Exercise:
The required output is the lines below from the line containing "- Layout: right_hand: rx" to the line containing "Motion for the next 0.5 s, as", inclusive, retyped exactly. No other lines belong in it.

Data extract:
═══
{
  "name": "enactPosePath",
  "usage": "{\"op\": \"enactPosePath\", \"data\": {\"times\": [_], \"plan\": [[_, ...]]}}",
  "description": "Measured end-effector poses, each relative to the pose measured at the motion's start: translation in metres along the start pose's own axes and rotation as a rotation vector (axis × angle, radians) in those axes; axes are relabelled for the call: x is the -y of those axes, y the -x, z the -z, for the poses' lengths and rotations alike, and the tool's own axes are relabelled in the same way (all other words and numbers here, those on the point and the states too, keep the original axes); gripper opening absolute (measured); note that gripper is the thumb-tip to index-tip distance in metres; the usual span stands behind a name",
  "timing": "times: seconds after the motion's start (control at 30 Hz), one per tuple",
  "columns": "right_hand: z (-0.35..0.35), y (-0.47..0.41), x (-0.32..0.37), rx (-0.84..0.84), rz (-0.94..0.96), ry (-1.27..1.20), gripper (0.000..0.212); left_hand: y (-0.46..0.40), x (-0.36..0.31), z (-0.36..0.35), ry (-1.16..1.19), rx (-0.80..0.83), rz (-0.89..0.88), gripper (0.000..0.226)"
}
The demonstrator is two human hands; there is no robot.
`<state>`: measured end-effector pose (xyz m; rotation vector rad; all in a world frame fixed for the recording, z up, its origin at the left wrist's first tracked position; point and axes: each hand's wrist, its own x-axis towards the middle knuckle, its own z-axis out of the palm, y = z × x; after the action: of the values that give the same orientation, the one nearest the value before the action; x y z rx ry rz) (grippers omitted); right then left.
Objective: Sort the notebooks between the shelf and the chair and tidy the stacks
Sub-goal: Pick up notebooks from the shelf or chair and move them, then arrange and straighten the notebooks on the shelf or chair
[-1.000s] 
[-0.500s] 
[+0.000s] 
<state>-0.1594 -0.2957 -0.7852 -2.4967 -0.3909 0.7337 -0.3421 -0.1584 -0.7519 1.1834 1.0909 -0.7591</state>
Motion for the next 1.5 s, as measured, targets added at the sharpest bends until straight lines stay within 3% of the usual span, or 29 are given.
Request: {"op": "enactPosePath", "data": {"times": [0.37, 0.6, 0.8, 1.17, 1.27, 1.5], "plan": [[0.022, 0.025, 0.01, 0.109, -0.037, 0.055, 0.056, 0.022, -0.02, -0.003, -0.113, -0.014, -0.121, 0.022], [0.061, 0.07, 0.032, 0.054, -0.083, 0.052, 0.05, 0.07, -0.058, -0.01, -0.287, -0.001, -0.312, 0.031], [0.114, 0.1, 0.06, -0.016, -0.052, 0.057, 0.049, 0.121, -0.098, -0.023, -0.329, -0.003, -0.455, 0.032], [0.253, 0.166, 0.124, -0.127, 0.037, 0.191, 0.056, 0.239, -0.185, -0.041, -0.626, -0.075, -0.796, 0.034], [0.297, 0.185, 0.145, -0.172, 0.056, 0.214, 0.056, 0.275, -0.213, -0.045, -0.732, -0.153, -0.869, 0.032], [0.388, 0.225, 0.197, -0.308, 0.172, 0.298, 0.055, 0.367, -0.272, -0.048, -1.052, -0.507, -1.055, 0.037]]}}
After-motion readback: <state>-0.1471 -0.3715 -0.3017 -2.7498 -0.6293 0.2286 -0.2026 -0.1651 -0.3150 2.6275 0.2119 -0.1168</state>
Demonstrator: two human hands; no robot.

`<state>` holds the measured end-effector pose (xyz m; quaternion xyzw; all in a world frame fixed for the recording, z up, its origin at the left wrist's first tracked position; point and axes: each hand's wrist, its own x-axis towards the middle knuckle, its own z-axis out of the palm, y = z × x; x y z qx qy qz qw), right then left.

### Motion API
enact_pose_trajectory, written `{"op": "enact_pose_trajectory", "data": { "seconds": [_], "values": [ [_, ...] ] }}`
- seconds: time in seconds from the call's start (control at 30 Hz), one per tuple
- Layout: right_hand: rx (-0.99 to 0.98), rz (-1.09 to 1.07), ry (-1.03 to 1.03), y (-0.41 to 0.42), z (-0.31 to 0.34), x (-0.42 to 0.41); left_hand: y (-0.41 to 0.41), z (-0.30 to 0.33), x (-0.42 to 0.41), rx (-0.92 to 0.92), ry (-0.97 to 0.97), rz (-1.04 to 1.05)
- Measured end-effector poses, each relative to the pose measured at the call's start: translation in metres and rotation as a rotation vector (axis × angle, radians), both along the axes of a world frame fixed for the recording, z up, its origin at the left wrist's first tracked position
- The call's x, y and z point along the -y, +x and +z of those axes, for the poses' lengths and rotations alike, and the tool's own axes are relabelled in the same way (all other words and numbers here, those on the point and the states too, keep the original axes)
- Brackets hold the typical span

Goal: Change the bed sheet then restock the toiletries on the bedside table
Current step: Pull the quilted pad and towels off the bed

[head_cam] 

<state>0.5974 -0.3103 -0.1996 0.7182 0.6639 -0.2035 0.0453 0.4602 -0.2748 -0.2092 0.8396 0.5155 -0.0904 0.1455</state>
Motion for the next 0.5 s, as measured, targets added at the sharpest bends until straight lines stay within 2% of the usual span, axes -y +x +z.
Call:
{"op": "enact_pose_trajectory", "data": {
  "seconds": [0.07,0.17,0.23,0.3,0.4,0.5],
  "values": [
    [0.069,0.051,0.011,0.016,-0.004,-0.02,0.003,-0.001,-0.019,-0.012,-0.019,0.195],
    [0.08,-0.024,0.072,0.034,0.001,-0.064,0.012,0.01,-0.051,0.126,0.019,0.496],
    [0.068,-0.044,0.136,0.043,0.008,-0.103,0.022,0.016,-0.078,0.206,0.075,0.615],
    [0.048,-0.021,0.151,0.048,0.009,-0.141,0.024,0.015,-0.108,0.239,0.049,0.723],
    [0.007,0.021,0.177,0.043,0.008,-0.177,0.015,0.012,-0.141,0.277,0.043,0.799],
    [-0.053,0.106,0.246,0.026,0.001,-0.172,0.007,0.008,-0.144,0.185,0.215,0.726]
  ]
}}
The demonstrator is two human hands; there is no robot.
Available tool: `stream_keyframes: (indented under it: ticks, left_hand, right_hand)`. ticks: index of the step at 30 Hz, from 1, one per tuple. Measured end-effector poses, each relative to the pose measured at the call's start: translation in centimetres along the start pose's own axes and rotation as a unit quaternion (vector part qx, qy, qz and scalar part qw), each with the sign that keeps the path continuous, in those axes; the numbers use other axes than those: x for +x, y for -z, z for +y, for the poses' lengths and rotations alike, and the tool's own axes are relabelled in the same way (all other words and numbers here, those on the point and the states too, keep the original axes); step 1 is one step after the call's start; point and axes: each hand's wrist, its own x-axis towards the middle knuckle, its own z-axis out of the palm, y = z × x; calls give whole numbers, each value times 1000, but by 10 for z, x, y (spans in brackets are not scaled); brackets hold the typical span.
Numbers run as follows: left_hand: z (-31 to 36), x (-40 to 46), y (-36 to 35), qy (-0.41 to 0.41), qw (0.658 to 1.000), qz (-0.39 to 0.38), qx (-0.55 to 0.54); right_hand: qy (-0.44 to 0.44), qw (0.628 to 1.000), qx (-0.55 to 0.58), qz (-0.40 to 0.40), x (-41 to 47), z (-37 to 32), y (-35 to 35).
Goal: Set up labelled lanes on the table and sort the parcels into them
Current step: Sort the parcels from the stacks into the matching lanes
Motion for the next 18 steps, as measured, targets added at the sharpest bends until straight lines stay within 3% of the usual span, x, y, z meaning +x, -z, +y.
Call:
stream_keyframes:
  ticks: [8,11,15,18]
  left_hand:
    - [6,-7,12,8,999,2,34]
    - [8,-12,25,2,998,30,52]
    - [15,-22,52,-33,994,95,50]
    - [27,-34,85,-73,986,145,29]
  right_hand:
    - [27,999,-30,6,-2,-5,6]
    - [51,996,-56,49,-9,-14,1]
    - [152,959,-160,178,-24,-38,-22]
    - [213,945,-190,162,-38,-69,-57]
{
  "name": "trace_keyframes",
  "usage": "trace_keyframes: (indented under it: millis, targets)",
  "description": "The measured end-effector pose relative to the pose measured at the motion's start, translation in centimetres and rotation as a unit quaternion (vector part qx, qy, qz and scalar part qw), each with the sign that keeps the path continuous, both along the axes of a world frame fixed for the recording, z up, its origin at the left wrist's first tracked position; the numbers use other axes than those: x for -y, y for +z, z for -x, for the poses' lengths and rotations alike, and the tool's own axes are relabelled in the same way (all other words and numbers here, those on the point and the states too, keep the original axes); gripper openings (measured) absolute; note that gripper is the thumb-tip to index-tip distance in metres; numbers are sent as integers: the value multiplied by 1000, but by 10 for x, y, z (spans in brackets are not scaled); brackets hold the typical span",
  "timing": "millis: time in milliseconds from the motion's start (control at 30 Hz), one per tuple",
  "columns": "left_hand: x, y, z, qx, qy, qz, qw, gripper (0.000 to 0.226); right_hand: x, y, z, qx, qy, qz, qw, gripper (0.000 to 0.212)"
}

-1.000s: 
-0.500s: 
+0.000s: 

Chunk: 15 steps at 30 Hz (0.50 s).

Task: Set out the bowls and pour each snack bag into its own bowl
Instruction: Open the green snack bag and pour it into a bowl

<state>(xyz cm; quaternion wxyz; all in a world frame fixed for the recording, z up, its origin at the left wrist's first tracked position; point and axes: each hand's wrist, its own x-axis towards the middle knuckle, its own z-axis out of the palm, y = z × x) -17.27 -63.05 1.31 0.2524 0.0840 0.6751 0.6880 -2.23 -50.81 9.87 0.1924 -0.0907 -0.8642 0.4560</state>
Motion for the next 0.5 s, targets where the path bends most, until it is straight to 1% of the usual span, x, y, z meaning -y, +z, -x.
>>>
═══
Reply to the exercise:
- Layout: right_hand: rx (-0.99 to 0.98), rz (-1.09 to 1.07), ry (-1.03 to 1.03), y (-0.41 to 0.42), z (-0.31 to 0.34), x (-0.42 to 0.41); left_hand: y (-0.41 to 0.41), z (-0.30 to 0.33), x (-0.42 to 0.41), rx (-0.92 to 0.92), ry (-0.97 to 0.97), rz (-1.04 to 1.05)
- Measured end-effector poses, each relative to the pose measured at the call's start: translation in metres and rotation as a rotation vector (axis × angle, radians), both along the axes of a world frame fixed for the recording, z up, its origin at the left wrist's first tracked position
- The call's x, y and z point along the -y, +x and +z of those axes, for the poses' lengths and rotations alike, and the tool's own axes are relabelled in the same way (all other words and numbers here, those on the point and the states too, keep the original axes)
- Brackets hold the typical span

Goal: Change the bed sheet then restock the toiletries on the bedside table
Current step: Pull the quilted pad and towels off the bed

[head_cam] 

<state>0.5974 -0.3103 -0.1996 0.7182 0.6639 -0.2035 0.0453 0.4602 -0.2748 -0.2092 0.8396 0.5155 -0.0904 0.1455</state>
Motion for the next 0.5 s, as measured, targets added at the sharpest bends until straight lines stay within 2% of the usual span, axes -y +x +z.

Nothing further is needed for this answer.